> **Task prompt**:
Take the data from its first line. Print each line exactly until the line containing "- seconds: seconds" has been printed too.

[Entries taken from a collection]
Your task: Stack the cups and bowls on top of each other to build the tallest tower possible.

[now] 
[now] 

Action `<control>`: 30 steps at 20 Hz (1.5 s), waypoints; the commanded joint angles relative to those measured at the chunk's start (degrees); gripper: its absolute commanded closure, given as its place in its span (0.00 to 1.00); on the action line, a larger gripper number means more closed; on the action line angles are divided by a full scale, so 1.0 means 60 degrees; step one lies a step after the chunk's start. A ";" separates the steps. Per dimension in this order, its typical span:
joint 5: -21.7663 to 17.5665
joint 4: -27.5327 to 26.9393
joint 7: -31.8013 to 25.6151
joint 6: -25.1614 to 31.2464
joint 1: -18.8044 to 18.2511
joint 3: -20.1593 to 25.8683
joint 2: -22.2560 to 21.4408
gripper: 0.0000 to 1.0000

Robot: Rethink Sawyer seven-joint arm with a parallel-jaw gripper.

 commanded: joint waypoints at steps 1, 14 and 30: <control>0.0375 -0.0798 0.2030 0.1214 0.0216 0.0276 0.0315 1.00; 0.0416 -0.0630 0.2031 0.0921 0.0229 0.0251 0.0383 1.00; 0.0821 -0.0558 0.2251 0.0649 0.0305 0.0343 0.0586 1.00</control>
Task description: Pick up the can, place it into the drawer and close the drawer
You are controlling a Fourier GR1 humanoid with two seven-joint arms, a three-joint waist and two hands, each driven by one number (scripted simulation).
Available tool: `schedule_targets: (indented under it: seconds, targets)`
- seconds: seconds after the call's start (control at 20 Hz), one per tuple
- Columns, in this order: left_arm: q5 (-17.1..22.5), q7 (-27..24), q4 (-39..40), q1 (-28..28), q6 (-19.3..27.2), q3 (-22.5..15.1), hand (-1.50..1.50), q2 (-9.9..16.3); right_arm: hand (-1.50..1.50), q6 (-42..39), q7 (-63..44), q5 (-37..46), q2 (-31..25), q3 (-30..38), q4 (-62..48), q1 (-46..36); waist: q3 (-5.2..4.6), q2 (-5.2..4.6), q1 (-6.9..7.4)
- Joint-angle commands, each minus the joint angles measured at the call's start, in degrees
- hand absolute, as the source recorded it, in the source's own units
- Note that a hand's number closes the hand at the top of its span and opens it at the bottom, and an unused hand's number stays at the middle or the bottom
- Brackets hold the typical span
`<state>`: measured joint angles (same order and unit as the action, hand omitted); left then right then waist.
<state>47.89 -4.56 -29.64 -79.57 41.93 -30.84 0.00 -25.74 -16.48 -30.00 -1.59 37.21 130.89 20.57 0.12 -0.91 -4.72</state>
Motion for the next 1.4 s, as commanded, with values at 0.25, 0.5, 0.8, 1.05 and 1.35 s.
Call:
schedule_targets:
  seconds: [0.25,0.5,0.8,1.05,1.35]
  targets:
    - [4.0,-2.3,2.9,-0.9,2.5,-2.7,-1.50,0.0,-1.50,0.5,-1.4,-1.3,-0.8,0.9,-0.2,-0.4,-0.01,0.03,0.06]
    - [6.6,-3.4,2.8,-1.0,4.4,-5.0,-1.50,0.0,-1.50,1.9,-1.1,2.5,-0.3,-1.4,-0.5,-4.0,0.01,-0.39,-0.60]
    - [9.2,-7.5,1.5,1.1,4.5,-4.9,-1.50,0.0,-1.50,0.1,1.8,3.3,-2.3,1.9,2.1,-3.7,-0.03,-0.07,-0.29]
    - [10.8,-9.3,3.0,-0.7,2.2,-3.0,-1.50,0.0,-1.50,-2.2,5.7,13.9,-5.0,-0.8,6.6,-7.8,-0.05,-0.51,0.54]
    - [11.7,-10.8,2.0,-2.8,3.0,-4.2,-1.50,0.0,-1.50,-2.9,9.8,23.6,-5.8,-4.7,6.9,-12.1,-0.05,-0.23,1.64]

> **Task response**:
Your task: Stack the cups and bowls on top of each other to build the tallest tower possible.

[now] 
[now] 

Action `<control>`: 30 steps at 20 Hz (1.5 s), waypoints; the commanded joint angles relative to those measured at the chunk's start (degrees); gripper: its absolute commanded closure, given as its place in its span (0.00 to 1.00); on the action line, a larger gripper number means more closed; on the action line angles are divided by a full scale, so 1.0 means 60 degrees; step one lies a step after the chunk's start. A ";" separates the steps. Per dimension in this order, its typical span:
joint 5: -21.7663 to 17.5665
joint 4: -27.5327 to 26.9393
joint 7: -31.8013 to 25.6151
joint 6: -25.1614 to 31.2464
joint 1: -18.8044 to 18.2511
joint 3: -20.1593 to 25.8683
joint 2: -22.2560 to 21.4408
gripper: 0.0000 to 1.0000

Robot: Rethink Sawyer seven-joint arm with a parallel-jaw gripper.

 commanded: joint waypoints at steps 1, 14 and 30: <control>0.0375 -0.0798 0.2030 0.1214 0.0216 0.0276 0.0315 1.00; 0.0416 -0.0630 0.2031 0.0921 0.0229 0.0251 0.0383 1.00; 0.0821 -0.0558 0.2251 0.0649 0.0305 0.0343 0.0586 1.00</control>
Task description: Pick up the can, place it into the drawer and close the drawer
You are controlling a Fourier GR1 humanoid with two seven-joint arms, a three-joint waist and two hands, each driven by one number (scripted simulation).
Available tool: `schedule_targets: (indented under it: seconds, targets)`
- seconds: seconds after the call's start (control at 20 Hz), one per tuple

With that, the answer is done.